Whilst the Queen’s Speech has been criticised in some quarters for not addressing the Cost of Living crisis and other major political and economic issues, it certainly contains plenty of stuff to interest post-Brexit watchers.

Brexit and a UK Bill of Rights

The Queen’s Speech 2022, delivered on 10th May 2022, confirmed the UK Government’s intention to introduce a Bill of Rights to “ restore the balance of power between the legislature and the courts”.

In the UK Government’s background notes to the Queen’s Speech, the UK Government explained that the main elements of the Bill are:

  • Establishing the primacy of UK case law, clarifying there is no requirement to follow the Strasbourg case law and that the UK Courts cannot interpret rights in a more expansive manner than the Strasbourg Court;
  • Ensuring that UK courts can no longer alter legislation contrary to its ordinary meaning and constraining the ability of the UK courts to impose “positive obligations” on our public services without proper democratic oversight by restricting the scope for judicial legislation;
  • Guaranteeing spurious cases do not undermine public confidence in human rights so that courts focus on genuine and credible human rights claims. The responsibility to demonstrate a significant disadvantage before a human rights claim can be heard in court will be placed on the claimant; and
  • Recognising that responsibilities exist alongside rights by changing the way that damages can be awarded in human rights claims, for example by ensuring that the courts consider the behaviour of the claimant when considering making an award.

The Bill (when enacted) would extend and apply across the UK.

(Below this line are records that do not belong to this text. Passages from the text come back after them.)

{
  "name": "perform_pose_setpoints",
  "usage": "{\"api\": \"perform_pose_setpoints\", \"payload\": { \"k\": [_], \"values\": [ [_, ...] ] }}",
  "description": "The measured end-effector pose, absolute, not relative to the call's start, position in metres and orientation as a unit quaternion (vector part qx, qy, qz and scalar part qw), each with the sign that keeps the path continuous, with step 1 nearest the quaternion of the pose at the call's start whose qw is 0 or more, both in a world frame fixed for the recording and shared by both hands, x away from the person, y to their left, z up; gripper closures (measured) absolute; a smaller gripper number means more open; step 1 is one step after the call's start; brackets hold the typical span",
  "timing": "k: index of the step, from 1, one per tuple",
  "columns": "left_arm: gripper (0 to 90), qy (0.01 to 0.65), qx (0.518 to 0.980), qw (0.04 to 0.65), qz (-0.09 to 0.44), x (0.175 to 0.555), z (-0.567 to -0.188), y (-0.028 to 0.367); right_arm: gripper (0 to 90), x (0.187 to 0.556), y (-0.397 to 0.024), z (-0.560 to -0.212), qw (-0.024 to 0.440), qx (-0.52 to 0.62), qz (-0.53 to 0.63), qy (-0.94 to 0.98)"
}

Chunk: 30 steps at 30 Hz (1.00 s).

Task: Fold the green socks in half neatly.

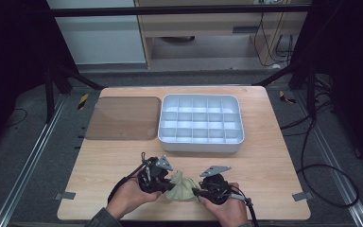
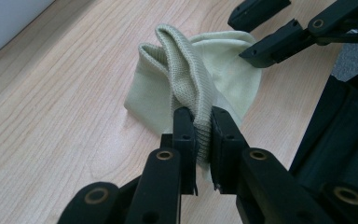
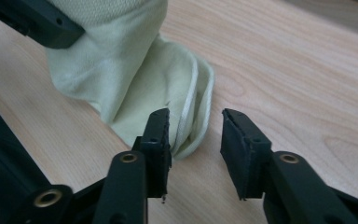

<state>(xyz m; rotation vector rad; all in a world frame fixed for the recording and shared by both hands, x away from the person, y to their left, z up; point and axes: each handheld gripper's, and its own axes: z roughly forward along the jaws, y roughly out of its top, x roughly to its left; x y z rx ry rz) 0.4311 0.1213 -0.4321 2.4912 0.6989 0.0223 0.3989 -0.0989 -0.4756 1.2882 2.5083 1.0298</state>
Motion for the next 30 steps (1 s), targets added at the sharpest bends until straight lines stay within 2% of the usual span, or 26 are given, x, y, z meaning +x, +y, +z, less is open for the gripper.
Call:
{"api": "perform_pose_setpoints", "payload": {
  "k": [6,9,23,30],
  "values": [
    [81.2,0.259,0.925,0.277,0.007,0.429,-0.430,0.115,80.2,0.399,-0.099,-0.479,0.054,0.429,0.344,0.833],
    [80.9,0.257,0.927,0.275,0.008,0.430,-0.429,0.112,83.4,0.400,-0.099,-0.478,0.053,0.431,0.343,0.833],
    [78.8,0.274,0.917,0.290,-0.016,0.432,-0.430,0.103,87.0,0.402,-0.098,-0.479,0.053,0.437,0.346,0.829],
    [73.2,0.273,0.910,0.310,-0.020,0.431,-0.429,0.098,86.8,0.403,-0.100,-0.480,0.052,0.438,0.349,0.827]
  ]
}}
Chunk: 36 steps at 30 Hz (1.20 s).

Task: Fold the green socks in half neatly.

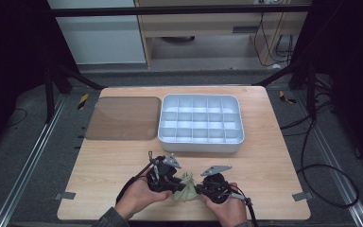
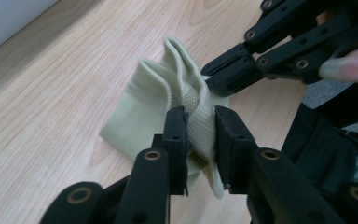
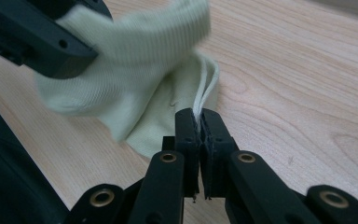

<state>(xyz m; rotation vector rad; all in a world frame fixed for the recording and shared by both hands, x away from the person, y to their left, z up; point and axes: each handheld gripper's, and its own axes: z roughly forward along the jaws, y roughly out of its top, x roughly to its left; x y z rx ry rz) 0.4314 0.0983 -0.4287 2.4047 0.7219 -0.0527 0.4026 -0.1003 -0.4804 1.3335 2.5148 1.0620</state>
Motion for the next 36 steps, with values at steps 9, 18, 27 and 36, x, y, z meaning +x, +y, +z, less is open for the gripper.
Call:
{"api": "perform_pose_setpoints", "payload": {
  "k": [9,18,27,36],
  "values": [
    [66.6,0.272,0.905,0.327,-0.018,0.427,-0.424,0.091,77.5,0.403,-0.105,-0.479,0.056,0.446,0.354,0.820],
    [64.1,0.266,0.906,0.328,0.031,0.424,-0.416,0.095,70.8,0.395,-0.123,-0.472,0.068,0.459,0.353,0.812],
    [62.0,0.265,0.912,0.308,0.059,0.423,-0.428,0.095,69.9,0.392,-0.140,-0.464,0.079,0.470,0.358,0.803],
    [55.0,0.274,0.905,0.314,0.081,0.416,-0.433,0.105,58.6,0.390,-0.124,-0.443,0.097,0.452,0.368,0.807]
  ]
}}
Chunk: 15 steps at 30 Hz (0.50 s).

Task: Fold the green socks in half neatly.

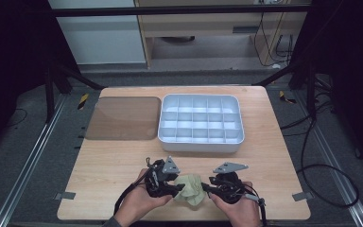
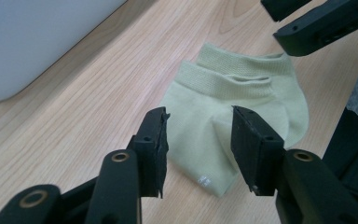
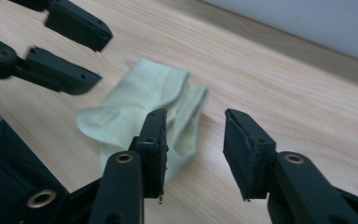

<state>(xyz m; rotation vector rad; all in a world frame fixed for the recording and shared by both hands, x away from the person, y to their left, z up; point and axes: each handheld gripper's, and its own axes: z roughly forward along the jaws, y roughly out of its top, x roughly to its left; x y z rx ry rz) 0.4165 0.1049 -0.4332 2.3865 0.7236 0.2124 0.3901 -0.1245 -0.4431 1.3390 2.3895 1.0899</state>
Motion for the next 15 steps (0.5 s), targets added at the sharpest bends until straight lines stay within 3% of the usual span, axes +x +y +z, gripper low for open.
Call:
{"api": "perform_pose_setpoints", "payload": {
  "k": [15],
  "values": [
    [42.1,0.308,0.896,0.309,0.086,0.416,-0.445,0.121,45.1,0.400,-0.092,-0.437,0.110,0.438,0.355,0.819]
  ]
}}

Whilst the proposed UK Bill of Rights will inevitably lead to a focus on its relationship with the European Convention on Human Rights, a Convention entirely separate from the EU and to which the UK remains a party, there is concern that the proposed UK Bill of Rights may cut across or even jeopardise the UK’s relationship with the EU in some ways. For instance, there is concern that the EU’s “adequacy” decision in respect of the UK might be imperilled, particularly given the UK Government’s announcement in the Queen’s Speech to introduce a Data Reform Bill into the UK Parliament, which would give the UK the flexibility to develop  UK–specific data protection laws which are different from the EU Data Protection Regulation on which UK data protection law continued to be modelled at the time of and following Brexit.